■ **Exercise goal**
This exercise calls for a copy of every line in the listing below that carries the word "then".

■ **Supplied material**
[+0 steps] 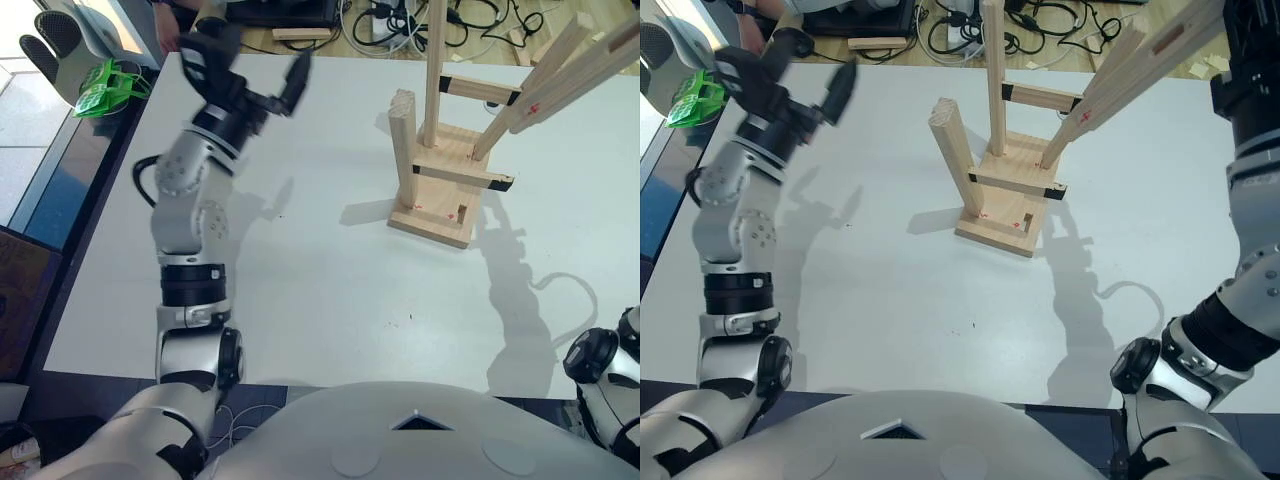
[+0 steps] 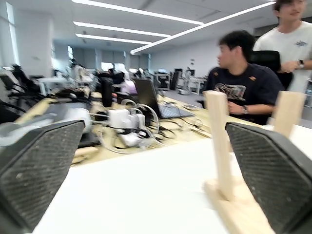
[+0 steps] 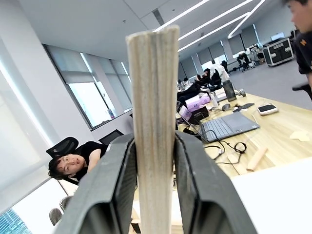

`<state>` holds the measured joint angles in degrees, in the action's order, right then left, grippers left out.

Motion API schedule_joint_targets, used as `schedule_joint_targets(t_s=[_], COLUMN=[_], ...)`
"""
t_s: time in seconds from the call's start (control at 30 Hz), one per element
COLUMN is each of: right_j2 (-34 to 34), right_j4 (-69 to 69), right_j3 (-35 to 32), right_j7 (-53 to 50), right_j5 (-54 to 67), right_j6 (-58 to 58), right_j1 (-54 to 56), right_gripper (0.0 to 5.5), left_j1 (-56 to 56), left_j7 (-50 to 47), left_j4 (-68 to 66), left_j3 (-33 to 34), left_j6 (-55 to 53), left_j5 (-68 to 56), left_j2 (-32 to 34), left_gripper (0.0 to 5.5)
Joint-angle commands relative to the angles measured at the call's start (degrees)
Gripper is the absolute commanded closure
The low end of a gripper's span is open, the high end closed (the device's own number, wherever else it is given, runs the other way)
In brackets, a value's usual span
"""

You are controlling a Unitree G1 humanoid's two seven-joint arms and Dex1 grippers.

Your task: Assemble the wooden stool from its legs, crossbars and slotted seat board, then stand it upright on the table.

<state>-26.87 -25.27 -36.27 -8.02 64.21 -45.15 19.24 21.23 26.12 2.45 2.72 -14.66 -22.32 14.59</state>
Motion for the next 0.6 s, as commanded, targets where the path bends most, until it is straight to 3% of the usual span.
schedule_joint_targets(t_s=[0.03,0.33,0.6], right_j2=[1.0,5.6,5.5], right_j4=[1.1,2.4,5.9], right_j3=[-2.3,-0.4,1.8], right_j7=[-0.8,2.3,5.8], right_j5=[2.2,1.5,0.2], right_j6=[-0.2,3.6,5.9], right_j1=[-6.3,-15.8,-15.8], right_gripper=[4.5,4.5,4.5], left_j1=[-2.2,-3.6,-5.4], left_j7=[-0.1,-1.1,1.3], left_j4=[3.6,2.4,11.3], left_j3=[-5.5,-13.6,-14.1], left_j6=[-3.5,-9.6,-18.3], left_j5=[-0.5,5.0,0.1], left_j2=[-4.2,-5.5,-5.4], left_gripper=[0.1,0.1,0.1])
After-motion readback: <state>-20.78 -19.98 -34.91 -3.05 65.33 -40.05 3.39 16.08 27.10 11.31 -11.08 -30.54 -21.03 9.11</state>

■ **Response**
`<state>` holds the measured joint angles in degrees, in the action's order, right then left, grippers left out.
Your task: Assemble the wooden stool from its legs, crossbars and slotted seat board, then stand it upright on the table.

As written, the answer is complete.